- What to work on: Stopping right after the line with "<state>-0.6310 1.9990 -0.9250", please reproduce the material below exactly from its first line.

- Data extract:
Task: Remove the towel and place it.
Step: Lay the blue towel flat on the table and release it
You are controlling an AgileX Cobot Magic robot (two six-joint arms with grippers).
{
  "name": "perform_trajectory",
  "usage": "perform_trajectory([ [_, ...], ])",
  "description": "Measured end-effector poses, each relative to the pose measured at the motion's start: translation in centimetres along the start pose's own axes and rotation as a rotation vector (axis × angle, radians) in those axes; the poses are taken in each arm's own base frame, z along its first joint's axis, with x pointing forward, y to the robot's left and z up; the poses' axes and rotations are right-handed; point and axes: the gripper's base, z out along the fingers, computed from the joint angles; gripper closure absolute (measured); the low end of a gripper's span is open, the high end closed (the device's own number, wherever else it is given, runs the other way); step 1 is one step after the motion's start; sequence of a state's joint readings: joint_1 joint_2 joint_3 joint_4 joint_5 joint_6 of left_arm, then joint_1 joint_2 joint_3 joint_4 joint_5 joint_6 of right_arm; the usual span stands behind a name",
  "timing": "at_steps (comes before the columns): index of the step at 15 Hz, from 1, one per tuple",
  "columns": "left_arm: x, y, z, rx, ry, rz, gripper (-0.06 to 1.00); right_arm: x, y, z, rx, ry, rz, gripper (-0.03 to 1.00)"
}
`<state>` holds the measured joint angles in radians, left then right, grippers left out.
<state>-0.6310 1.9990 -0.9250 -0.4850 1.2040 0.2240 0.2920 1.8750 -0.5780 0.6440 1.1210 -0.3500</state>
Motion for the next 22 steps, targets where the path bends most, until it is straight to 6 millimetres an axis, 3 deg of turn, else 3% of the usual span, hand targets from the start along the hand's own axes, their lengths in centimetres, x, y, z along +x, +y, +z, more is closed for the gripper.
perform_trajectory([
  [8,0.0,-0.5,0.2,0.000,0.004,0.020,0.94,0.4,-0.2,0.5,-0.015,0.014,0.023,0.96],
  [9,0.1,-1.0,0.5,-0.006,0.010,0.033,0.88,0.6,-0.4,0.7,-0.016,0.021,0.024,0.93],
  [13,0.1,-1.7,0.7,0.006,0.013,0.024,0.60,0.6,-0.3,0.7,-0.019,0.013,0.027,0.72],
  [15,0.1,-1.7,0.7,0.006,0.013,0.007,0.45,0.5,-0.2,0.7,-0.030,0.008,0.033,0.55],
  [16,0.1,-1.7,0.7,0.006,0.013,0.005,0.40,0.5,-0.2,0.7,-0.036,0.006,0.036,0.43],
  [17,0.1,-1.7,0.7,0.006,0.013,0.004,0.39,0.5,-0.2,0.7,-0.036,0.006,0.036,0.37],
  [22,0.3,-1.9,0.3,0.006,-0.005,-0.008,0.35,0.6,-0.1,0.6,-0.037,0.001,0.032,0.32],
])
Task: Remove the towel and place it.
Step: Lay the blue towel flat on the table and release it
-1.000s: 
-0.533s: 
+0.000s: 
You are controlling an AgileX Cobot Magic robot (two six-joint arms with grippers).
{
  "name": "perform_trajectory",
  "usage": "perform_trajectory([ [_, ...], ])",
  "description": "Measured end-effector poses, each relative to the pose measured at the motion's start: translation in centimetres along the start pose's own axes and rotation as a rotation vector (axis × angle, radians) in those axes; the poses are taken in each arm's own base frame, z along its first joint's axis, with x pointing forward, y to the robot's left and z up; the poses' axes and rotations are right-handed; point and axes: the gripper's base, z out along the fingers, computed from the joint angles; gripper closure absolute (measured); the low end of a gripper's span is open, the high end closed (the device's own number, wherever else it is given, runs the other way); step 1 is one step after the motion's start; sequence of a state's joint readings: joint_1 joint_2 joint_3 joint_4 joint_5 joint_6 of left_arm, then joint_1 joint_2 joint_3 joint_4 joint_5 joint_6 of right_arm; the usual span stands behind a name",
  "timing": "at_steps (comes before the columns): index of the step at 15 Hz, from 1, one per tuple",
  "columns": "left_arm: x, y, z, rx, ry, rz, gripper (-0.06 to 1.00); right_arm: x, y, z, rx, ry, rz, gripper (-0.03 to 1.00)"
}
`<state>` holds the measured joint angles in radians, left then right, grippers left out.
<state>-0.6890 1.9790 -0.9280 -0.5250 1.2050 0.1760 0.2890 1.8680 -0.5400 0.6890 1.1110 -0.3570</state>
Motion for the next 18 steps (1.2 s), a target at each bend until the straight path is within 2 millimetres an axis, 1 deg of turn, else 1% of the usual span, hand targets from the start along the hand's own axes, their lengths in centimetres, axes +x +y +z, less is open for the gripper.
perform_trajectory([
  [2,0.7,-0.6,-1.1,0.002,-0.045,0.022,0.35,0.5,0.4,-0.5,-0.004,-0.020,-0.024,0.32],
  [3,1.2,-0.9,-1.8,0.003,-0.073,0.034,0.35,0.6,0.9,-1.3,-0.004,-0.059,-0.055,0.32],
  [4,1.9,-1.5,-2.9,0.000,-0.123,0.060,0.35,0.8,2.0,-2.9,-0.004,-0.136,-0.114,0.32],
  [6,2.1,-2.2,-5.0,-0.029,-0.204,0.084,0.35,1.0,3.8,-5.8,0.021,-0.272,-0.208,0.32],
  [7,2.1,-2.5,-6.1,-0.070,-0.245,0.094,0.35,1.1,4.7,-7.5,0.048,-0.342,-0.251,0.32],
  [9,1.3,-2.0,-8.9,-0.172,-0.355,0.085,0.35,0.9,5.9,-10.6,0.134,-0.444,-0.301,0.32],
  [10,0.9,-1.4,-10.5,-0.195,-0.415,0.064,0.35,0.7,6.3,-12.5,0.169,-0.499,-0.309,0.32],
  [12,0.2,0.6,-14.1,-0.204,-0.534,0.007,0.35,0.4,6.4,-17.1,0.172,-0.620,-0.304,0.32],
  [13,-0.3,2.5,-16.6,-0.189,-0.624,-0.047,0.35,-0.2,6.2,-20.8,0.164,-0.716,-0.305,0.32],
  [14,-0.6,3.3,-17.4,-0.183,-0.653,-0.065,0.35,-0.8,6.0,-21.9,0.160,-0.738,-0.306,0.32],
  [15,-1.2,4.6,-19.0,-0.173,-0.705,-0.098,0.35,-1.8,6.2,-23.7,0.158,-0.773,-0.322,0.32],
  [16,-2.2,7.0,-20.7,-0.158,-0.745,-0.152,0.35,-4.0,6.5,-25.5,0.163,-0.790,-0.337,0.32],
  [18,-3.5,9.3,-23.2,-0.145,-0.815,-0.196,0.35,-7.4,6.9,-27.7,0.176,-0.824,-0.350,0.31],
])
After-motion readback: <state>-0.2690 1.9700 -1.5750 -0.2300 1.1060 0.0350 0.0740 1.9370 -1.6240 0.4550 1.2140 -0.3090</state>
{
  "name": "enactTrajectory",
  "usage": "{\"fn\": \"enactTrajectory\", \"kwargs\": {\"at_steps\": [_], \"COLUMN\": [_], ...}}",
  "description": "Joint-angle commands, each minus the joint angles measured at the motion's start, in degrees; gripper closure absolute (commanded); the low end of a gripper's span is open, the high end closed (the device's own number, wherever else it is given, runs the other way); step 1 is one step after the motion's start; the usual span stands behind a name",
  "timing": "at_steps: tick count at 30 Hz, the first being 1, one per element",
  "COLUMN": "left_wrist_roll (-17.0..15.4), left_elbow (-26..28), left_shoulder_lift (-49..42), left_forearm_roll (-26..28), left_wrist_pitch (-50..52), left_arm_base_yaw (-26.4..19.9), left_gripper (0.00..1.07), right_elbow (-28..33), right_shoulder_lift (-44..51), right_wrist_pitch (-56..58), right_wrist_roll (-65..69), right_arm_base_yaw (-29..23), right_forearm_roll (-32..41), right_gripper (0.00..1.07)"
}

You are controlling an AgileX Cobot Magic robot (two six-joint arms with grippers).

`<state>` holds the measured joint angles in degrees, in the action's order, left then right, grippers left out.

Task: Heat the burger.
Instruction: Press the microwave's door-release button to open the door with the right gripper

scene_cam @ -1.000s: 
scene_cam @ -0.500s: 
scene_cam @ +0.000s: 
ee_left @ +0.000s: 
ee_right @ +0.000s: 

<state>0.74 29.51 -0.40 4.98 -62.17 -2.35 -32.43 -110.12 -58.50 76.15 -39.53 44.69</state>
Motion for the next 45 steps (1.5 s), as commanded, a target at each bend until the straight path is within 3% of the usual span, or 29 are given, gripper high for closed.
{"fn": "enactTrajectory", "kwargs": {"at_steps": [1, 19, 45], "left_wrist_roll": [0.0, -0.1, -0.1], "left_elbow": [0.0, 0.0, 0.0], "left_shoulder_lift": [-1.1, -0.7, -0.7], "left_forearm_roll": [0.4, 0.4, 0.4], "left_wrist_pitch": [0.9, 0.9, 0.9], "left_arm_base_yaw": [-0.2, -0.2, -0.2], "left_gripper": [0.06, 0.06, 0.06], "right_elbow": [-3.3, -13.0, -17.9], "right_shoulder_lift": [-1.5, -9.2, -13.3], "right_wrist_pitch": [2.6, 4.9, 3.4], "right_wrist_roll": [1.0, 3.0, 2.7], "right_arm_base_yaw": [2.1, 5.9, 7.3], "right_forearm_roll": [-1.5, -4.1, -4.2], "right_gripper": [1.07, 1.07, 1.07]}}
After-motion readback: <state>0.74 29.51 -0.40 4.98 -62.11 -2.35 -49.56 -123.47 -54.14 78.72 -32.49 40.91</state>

- Problem solution:
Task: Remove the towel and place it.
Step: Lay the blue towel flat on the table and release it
You are controlling an AgileX Cobot Magic robot (two six-joint arms with grippers).
{
  "name": "perform_trajectory",
  "usage": "perform_trajectory([ [_, ...], ])",
  "description": "Measured end-effector poses, each relative to the pose measured at the motion's start: translation in centimetres along the start pose's own axes and rotation as a rotation vector (axis × angle, radians) in those axes; the poses are taken in each arm's own base frame, z along its first joint's axis, with x pointing forward, y to the robot's left and z up; the poses' axes and rotations are right-handed; point and axes: the gripper's base, z out along the fingers, computed from the joint angles; gripper closure absolute (measured); the low end of a gripper's span is open, the high end closed (the device's own number, wherever else it is given, runs the other way); step 1 is one step after the motion's start; sequence of a state's joint readings: joint_1 joint_2 joint_3 joint_4 joint_5 joint_6 of left_arm, then joint_1 joint_2 joint_3 joint_4 joint_5 joint_6 of right_arm; the usual span stands behind a name",
  "timing": "at_steps (comes before the columns): index of the step at 15 Hz, from 1, one per tuple",
  "columns": "left_arm: x, y, z, rx, ry, rz, gripper (-0.06 to 1.00); right_arm: x, y, z, rx, ry, rz, gripper (-0.03 to 1.00)"
}
`<state>` holds the measured joint angles in radians, left then right, grippers left out.
<state>-0.6310 1.9990 -0.9250 -0.4850 1.2040 0.2240 0.2920 1.8750 -0.5780 0.6440 1.1210 -0.3500</state>

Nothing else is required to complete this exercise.